Data provided START

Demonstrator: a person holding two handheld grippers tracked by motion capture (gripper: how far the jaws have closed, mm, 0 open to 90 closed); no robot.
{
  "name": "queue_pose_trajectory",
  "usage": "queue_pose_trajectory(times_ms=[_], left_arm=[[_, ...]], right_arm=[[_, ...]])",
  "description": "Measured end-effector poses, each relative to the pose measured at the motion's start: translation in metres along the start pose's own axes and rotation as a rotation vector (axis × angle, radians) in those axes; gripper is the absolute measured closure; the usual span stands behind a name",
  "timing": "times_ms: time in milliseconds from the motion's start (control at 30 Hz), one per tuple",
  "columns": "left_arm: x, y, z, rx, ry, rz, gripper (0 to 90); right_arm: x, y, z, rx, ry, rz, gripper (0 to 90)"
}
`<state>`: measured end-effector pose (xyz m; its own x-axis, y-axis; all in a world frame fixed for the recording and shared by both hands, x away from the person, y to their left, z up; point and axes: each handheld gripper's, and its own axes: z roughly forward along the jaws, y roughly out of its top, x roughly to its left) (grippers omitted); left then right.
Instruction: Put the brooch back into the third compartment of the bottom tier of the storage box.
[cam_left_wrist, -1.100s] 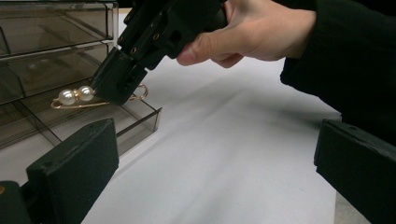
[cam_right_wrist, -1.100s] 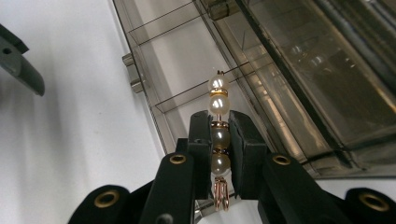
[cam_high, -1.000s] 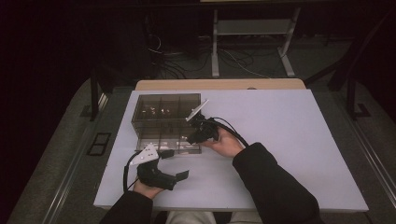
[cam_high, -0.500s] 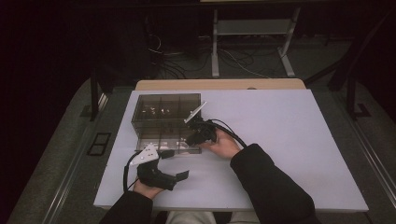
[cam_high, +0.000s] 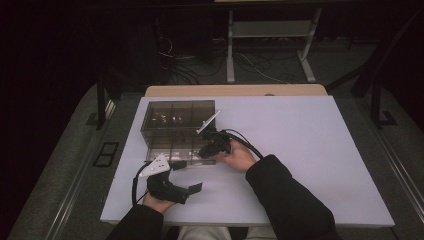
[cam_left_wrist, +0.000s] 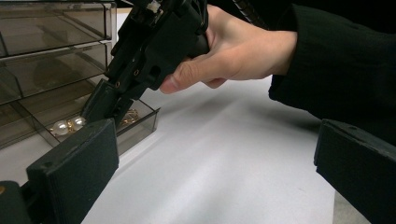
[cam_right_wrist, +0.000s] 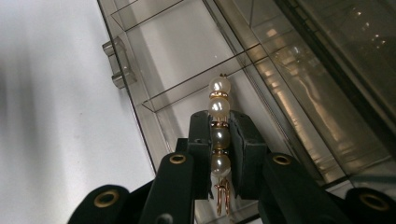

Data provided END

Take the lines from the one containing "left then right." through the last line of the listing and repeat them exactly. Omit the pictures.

▸ Written response:
`<state>`: measured end-effector pose (xyz m; its own x-axis, y-axis; all in a world frame fixed for the recording and shared by both hands, x away from the person, y to their left, z up; point and axes: each handheld gripper's, and its own axes: z roughly forward along the jaws, y roughly out of its top, x roughly to its left) (grippers omitted); left then right.
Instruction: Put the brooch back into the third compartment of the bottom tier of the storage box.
[cam_left_wrist, -1.100s] 
[cam_right_wrist, -1.100s] 
[cam_high, -1.000s] 
[cam_high, -0.500s] 
[cam_high, +0.000s] 
[cam_left_wrist, +0.000s] 
[cam_right_wrist, +0.000s] 

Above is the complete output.